Your task: The answer should consist of every line of the material, repeated verbatim.

Top of Dataset entries

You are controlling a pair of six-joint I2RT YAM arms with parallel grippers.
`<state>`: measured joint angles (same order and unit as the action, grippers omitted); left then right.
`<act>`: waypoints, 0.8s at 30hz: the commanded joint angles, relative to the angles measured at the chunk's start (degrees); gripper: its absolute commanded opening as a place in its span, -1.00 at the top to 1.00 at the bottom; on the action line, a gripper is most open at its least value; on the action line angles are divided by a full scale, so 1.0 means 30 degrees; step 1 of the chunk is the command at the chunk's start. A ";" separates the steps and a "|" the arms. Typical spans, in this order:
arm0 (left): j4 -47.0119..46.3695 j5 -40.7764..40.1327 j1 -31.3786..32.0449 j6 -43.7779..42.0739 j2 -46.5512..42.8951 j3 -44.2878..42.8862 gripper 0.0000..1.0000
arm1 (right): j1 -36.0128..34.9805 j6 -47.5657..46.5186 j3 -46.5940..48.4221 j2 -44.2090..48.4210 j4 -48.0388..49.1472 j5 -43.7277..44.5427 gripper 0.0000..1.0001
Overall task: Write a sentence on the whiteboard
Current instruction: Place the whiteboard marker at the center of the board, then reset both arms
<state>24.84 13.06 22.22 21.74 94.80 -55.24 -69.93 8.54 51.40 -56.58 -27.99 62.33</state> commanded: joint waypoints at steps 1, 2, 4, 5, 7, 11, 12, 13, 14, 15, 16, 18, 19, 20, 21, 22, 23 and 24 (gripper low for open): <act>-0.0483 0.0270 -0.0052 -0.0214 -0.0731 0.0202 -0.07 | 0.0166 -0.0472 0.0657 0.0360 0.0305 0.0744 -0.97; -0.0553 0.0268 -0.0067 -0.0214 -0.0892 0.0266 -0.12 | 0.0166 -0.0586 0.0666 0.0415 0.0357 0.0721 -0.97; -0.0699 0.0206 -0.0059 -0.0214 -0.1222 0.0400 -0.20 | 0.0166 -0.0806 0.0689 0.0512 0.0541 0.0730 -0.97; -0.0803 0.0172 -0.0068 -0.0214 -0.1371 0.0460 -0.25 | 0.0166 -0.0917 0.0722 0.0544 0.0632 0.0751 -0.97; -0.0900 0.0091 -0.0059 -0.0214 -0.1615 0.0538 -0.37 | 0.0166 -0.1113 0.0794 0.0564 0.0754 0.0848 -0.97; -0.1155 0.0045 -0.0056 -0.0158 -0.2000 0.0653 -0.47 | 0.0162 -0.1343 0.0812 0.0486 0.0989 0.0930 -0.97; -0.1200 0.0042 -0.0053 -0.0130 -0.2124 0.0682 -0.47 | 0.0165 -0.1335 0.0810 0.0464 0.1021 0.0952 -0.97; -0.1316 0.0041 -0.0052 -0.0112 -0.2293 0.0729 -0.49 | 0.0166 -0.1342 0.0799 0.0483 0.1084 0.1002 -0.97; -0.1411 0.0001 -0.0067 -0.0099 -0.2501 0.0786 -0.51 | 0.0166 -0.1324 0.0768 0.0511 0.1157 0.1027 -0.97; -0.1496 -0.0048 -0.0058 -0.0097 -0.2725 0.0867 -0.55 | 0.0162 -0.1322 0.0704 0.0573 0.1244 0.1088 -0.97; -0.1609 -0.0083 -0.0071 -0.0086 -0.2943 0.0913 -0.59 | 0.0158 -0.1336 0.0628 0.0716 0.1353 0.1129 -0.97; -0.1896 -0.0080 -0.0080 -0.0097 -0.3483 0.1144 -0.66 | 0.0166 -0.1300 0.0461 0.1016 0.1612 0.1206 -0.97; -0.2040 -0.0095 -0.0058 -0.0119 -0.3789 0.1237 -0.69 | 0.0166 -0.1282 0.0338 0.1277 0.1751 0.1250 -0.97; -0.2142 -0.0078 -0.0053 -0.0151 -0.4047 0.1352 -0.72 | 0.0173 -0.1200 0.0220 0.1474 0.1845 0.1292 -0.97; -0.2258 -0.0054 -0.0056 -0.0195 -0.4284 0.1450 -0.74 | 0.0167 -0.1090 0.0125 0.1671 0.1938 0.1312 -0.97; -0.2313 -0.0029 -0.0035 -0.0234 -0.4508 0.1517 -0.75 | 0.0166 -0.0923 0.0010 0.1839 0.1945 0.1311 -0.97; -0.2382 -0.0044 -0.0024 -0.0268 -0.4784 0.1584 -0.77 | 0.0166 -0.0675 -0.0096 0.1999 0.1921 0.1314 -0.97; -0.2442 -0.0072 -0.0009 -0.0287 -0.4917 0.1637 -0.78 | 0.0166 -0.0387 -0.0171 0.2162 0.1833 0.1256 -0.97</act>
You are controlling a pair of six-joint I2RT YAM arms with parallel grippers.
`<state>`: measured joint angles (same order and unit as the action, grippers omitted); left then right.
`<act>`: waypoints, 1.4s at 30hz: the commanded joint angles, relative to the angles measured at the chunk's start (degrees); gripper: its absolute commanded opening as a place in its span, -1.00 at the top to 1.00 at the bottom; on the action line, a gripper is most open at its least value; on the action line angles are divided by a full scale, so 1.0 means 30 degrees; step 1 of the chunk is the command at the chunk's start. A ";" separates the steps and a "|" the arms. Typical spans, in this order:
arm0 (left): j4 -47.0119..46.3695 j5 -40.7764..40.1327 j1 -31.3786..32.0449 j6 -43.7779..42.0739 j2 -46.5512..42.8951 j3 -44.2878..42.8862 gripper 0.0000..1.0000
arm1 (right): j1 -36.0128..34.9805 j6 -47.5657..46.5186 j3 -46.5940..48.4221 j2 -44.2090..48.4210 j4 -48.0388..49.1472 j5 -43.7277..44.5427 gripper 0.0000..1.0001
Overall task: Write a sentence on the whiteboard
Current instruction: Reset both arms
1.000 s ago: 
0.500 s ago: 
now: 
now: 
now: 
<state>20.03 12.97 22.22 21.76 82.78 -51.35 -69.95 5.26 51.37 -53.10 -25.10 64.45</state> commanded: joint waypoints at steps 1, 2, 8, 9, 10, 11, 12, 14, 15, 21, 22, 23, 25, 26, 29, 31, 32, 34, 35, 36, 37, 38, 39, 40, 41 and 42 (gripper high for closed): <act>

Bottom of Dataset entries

Exercise result:
You are controlling a pair of six-joint I2RT YAM arms with parallel grippers.
`<state>`: measured joint angles (same order and unit as the action, grippers omitted); left then right.
`<act>`: waypoints, 0.8s at 30hz: the commanded joint angles, relative to the angles measured at the chunk's start (degrees); gripper: its absolute commanded opening as a place in its span, -1.00 at the top to 1.00 at the bottom; on the action line, a gripper is most open at its least value; on the action line angles are divided by a full scale, so 1.0 means 30 degrees; step 1 of the chunk is the command at the chunk's start. A ";" separates the steps and a "|" the arms. Typical spans, in this order:
arm0 (left): j4 -47.0119..46.3695 j5 -40.7764..40.1327 j1 -31.3786..32.0449 j6 -43.7779..42.0739 j2 -46.5512..42.8951 j3 -44.2878..42.8862 gripper 0.0000..1.0000
arm1 (right): j1 -36.0128..34.9805 j6 -47.5657..46.5186 j3 -46.5940..48.4221 j2 -44.2090..48.4210 j4 -48.0388..49.1472 j5 -43.7277..44.5427 gripper 0.0000..1.0001
Overall task: Write a sentence on the whiteboard
Current instruction: Place the whiteboard marker at the center of the board, then reset both arms
<state>24.84 13.06 22.22 21.74 94.80 -55.24 -69.93 8.54 51.40 -56.58 -27.99 62.33</state> commanded: joint waypoints at steps 1, 2, 4, 5, 7, 11, 12, 13, 14, 15, 16, 18, 19, 20, 21, 22, 23 and 24 (gripper low for open): <act>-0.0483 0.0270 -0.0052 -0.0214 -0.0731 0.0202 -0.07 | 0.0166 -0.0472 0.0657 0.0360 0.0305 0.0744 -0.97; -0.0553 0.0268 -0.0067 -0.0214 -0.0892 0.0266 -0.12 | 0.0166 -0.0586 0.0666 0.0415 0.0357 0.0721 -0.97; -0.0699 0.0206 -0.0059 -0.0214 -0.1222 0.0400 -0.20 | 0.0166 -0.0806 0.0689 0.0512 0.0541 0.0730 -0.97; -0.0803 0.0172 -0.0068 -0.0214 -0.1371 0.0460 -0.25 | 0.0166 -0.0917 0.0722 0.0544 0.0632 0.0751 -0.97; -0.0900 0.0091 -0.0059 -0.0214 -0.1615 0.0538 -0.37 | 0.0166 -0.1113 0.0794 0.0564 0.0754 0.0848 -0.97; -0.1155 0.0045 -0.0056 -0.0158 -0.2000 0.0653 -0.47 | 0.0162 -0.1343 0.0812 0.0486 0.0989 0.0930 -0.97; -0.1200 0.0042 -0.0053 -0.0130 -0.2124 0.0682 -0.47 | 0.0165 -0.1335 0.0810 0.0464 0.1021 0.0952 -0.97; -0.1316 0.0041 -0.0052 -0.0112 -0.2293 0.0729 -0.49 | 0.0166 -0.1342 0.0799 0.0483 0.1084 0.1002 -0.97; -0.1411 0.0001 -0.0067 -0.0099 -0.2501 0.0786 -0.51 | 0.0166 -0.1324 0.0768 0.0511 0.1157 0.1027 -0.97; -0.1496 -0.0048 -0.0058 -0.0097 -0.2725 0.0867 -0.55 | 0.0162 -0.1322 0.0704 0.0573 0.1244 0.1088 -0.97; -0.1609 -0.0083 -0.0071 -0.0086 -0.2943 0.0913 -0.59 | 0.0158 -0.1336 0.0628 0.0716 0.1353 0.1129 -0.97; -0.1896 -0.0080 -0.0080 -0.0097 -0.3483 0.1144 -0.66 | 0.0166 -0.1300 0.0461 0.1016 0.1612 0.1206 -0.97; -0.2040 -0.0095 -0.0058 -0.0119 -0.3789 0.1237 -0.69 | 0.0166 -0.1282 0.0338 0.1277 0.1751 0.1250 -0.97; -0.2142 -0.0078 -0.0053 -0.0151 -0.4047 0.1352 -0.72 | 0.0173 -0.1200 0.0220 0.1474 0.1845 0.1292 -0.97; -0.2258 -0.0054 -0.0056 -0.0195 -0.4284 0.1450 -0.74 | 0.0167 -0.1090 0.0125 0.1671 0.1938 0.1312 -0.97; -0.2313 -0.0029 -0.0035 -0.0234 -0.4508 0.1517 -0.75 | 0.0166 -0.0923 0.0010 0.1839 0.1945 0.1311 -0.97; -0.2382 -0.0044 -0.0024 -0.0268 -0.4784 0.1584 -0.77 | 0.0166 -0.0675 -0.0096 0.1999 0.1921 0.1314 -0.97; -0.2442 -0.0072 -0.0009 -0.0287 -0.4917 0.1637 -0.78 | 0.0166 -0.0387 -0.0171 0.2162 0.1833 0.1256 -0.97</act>
You are controlling a pair of six-joint I2RT YAM arms with parallel grippers.
`<state>`: measured joint angles (same order and unit as the action, grippers omitted); left then right.
`<act>`: waypoints, 1.4s at 30hz: the commanded joint angles, relative to the angles measured at the chunk's start (degrees); gripper: its absolute commanded opening as a place in its span, -1.00 at the top to 1.00 at the bottom; on the action line, a gripper is most open at its least value; on the action line angles are divided by a full scale, so 1.0 means 30 degrees; step 1 of the chunk is the command at the chunk's start. A ";" separates the steps and a "|" the arms. Typical spans, in this order:
arm0 (left): j4 -47.0119..46.3695 j5 -40.7764..40.1327 j1 -31.3786..32.0449 j6 -43.7779..42.0739 j2 -46.5512..42.8951 j3 -44.2878..42.8862 gripper 0.0000..1.0000
arm1 (right): j1 -36.0128..34.9805 j6 -47.5657..46.5186 j3 -46.5940..48.4221 j2 -44.2090..48.4210 j4 -48.0388..49.1472 j5 -43.7277..44.5427 gripper 0.0000..1.0001
Overall task: Write a sentence on the whiteboard
Current instruction: Reset both arms
1.000 s ago: 
0.500 s ago: 
now: 
now: 
now: 
<state>20.03 12.97 22.22 21.76 82.78 -51.35 -69.95 5.26 51.37 -53.10 -25.10 64.45</state> commanded: joint waypoints at steps 1, 2, 8, 9, 10, 11, 12, 14, 15, 21, 22, 23, 25, 26, 29, 31, 32, 34, 35, 36, 37, 38, 39, 40, 41 and 42 (gripper high for closed): <act>

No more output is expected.